# The problem
Can you quote the lines below exactly, starting at the line with "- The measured" and going through the last one?

# Source material
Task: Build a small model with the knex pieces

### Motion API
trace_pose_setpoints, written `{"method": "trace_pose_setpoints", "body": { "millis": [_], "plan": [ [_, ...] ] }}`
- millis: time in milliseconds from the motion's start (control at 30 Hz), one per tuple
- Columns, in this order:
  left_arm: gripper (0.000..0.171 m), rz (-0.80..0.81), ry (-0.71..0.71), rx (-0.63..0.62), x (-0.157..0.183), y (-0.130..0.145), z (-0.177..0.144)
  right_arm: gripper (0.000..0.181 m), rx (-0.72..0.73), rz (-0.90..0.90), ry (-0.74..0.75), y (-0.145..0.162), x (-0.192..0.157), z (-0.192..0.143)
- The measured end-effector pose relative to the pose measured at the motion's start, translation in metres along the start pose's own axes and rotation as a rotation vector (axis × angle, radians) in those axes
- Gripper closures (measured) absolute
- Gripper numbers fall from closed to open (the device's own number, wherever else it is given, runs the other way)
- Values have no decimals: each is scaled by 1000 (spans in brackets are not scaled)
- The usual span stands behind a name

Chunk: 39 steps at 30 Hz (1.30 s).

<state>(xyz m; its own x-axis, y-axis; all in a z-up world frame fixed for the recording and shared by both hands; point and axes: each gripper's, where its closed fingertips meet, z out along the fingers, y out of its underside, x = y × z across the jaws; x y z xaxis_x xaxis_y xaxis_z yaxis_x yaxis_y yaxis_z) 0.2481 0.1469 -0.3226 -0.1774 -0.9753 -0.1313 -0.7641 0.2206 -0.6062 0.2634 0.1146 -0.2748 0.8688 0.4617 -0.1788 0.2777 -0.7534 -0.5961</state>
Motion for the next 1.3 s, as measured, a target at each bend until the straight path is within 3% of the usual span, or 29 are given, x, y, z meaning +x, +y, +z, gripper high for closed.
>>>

# Expected answer
- The measured end-effector pose relative to the pose measured at the motion's start, translation in metres along the start pose's own axes and rotation as a rotation vector (axis × angle, radians) in those axes
- Gripper closures (measured) absolute
- Gripper numbers fall from closed to open (the device's own number, wherever else it is given, runs the other way)
- Values have no decimals: each is scaled by 1000 (spans in brackets are not scaled)
- The usual span stands behind a name

Chunk: 39 steps at 30 Hz (1.30 s).

<state>(xyz m; its own x-axis, y-axis; all in a z-up world frame fixed for the recording and shared by both hands; point and axes: each gripper's, where its closed fingertips meet, z out along the fingers, y out of its underside, x = y × z across the jaws; x y z xaxis_x xaxis_y xaxis_z yaxis_x yaxis_y yaxis_z) 0.2481 0.1469 -0.3226 -0.1774 -0.9753 -0.1313 -0.7641 0.2206 -0.6062 0.2634 0.1146 -0.2748 0.8688 0.4617 -0.1788 0.2777 -0.7534 -0.5961</state>
Motion for the next 1.3 s, as measured, a target at each bend until the straight path is within 3% of the usual span, or 29 are given, x, y, z meaning +x, +y, +z, gripper high for closed.
>>>

Nothing remains to add to the output.